### What the task requires
Repeat each line of the material word for word.

### Information provided

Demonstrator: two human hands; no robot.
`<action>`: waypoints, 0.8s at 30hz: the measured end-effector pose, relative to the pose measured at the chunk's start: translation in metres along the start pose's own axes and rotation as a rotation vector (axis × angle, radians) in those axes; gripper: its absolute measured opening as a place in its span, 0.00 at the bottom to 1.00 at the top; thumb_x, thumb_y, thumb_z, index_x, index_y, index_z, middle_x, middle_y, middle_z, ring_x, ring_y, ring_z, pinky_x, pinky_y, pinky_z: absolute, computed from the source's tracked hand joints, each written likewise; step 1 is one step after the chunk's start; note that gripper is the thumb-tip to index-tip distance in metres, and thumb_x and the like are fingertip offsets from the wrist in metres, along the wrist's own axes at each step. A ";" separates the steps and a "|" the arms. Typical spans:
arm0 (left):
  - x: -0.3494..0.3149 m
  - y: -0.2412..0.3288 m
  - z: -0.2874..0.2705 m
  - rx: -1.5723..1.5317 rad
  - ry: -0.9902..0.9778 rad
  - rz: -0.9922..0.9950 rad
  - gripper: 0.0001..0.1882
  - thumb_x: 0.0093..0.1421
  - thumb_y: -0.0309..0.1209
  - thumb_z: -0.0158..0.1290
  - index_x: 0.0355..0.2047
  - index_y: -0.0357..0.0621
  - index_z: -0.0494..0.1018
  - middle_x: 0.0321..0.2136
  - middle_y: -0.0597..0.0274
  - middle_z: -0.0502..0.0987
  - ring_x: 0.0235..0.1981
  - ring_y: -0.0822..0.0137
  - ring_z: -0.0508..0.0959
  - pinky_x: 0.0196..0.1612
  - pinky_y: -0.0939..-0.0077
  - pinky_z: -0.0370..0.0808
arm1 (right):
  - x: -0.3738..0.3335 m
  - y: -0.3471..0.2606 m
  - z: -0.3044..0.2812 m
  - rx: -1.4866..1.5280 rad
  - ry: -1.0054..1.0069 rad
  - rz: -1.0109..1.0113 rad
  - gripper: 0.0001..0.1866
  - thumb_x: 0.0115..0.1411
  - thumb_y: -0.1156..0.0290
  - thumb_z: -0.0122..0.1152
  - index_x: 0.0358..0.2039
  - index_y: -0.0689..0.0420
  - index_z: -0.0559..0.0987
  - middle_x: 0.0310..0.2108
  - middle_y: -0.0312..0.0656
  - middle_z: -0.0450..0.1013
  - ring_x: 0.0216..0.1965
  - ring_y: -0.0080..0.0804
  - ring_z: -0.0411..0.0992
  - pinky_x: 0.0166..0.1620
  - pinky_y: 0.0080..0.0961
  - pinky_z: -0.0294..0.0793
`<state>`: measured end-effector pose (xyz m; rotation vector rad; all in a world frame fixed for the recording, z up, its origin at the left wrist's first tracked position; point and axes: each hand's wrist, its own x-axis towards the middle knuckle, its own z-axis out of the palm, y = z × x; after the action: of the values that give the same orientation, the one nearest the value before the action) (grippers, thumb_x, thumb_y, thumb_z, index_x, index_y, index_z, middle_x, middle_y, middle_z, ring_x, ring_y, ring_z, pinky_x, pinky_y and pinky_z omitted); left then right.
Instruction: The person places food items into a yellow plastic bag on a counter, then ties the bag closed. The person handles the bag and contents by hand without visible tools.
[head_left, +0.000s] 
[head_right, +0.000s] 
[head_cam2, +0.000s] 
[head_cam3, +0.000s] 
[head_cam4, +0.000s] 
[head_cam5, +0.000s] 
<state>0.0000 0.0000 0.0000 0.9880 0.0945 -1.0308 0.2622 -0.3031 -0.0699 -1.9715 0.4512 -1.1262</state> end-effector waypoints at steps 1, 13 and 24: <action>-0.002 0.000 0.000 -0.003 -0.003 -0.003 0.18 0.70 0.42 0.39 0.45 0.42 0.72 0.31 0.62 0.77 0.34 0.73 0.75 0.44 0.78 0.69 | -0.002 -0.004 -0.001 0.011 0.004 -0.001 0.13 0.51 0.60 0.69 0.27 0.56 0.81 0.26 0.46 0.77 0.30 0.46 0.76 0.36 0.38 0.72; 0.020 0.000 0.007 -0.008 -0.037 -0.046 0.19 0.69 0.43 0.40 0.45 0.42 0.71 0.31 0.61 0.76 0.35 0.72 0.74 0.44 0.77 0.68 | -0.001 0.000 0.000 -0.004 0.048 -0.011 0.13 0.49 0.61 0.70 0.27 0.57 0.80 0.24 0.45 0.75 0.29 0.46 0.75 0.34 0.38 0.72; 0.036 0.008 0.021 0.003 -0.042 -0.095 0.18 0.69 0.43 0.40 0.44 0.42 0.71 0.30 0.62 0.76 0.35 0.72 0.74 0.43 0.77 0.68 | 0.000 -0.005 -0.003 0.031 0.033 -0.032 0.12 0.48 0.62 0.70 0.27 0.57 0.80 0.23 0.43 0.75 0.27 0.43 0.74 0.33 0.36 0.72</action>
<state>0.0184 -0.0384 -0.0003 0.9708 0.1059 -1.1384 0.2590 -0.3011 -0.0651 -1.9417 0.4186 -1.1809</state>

### Result of the exercise
Demonstrator: two human hands; no robot.
`<action>`: waypoints, 0.8s at 30hz: the measured end-effector pose, relative to the pose measured at the chunk's start: translation in metres along the start pose's own axes and rotation as a rotation vector (axis × angle, radians) in those axes; gripper: its absolute measured opening as a place in its span, 0.00 at the bottom to 1.00 at the top; thumb_x, thumb_y, thumb_z, index_x, index_y, index_z, middle_x, middle_y, middle_z, ring_x, ring_y, ring_z, pinky_x, pinky_y, pinky_z: absolute, computed from the source's tracked hand joints, each written likewise; step 1 is one step after the chunk's start; note that gripper is the thumb-tip to index-tip distance in metres, and thumb_x and the like are fingertip offsets from the wrist in metres, along the wrist's own axes at each step. A ";" separates the steps and a "|" the arms. Typical spans:
arm0 (left):
  - x: -0.3494..0.3149 m
  - y: -0.2412..0.3288 m
  - z: -0.2874..0.2705 m
  - rx: -1.5723..1.5317 rad
  - ry: -0.9902..0.9778 rad
  - rz: -0.9922..0.9950 rad
  - gripper: 0.0001..0.1882
  - thumb_x: 0.0093..0.1421
  - thumb_y: -0.0309..0.1209
  - thumb_z: -0.0158..0.1290
  - index_x: 0.0355..0.2047
  - index_y: -0.0357..0.0621
  - index_z: -0.0494..0.1018
  - middle_x: 0.0321..0.2136
  - middle_y: -0.0597..0.0274
  - middle_z: -0.0502..0.0987
  - ring_x: 0.0235..0.1981
  - ring_y: -0.0822..0.0137
  - ring_z: -0.0508..0.0959
  - pinky_x: 0.0196..0.1612
  - pinky_y: -0.0939..-0.0077
  - pinky_z: -0.0370..0.0808
arm1 (right):
  - x: -0.3738..0.3335 m
  - y: -0.3471..0.2606 m
  - z: -0.3044..0.2812 m
  - rx: -1.4866..1.5280 rad
  - ry: -1.0054..1.0069 rad
  - rz: -1.0109..1.0113 rad
  - gripper: 0.0001..0.1866
  - thumb_x: 0.0115..0.1411
  - thumb_y: -0.1156..0.0290
  - thumb_z: -0.0122..0.1152
  - index_x: 0.0358..0.2039
  - index_y: -0.0689..0.0420
  - index_z: -0.0559..0.0987
  - middle_x: 0.0310..0.2108
  - middle_y: -0.0312..0.0656
  - middle_z: -0.0450..0.1013
  - ring_x: 0.0216..0.1965
  - ring_y: -0.0080..0.0804
  - ring_z: -0.0411..0.0992
  - pinky_x: 0.0166..0.1620
  - pinky_y: 0.0080..0.0961
  - pinky_z: -0.0294..0.0793
`<state>`: measured end-effector pose (xyz m; rotation vector rad; all in a world frame fixed for the recording, z up, its origin at the left wrist's first tracked position; point and axes: each hand's wrist, its own x-axis towards the middle knuckle, its own z-axis out of the palm, y = z × x; after the action: of the values that give the same orientation, the one nearest the value before the action) (grippers, thumb_x, thumb_y, thumb_z, index_x, index_y, index_z, middle_x, middle_y, middle_z, ring_x, ring_y, ring_z, pinky_x, pinky_y and pinky_z omitted); left then right.
Instruction: The person places food items into a yellow plastic bag on a counter, then ties the bag closed. The person handles the bag and contents by hand without visible tools.
[head_left, +0.000s] 
[head_right, +0.000s] 
[head_cam2, +0.000s] 
[head_cam3, +0.000s] 
[head_cam4, +0.000s] 
[head_cam5, +0.000s] 
<state>0.0000 0.0000 0.0000 0.9880 0.0945 -1.0308 0.2622 -0.3031 -0.0699 -1.9715 0.4512 -1.1262</state> end-effector waypoints at steps 1, 13 and 24: <action>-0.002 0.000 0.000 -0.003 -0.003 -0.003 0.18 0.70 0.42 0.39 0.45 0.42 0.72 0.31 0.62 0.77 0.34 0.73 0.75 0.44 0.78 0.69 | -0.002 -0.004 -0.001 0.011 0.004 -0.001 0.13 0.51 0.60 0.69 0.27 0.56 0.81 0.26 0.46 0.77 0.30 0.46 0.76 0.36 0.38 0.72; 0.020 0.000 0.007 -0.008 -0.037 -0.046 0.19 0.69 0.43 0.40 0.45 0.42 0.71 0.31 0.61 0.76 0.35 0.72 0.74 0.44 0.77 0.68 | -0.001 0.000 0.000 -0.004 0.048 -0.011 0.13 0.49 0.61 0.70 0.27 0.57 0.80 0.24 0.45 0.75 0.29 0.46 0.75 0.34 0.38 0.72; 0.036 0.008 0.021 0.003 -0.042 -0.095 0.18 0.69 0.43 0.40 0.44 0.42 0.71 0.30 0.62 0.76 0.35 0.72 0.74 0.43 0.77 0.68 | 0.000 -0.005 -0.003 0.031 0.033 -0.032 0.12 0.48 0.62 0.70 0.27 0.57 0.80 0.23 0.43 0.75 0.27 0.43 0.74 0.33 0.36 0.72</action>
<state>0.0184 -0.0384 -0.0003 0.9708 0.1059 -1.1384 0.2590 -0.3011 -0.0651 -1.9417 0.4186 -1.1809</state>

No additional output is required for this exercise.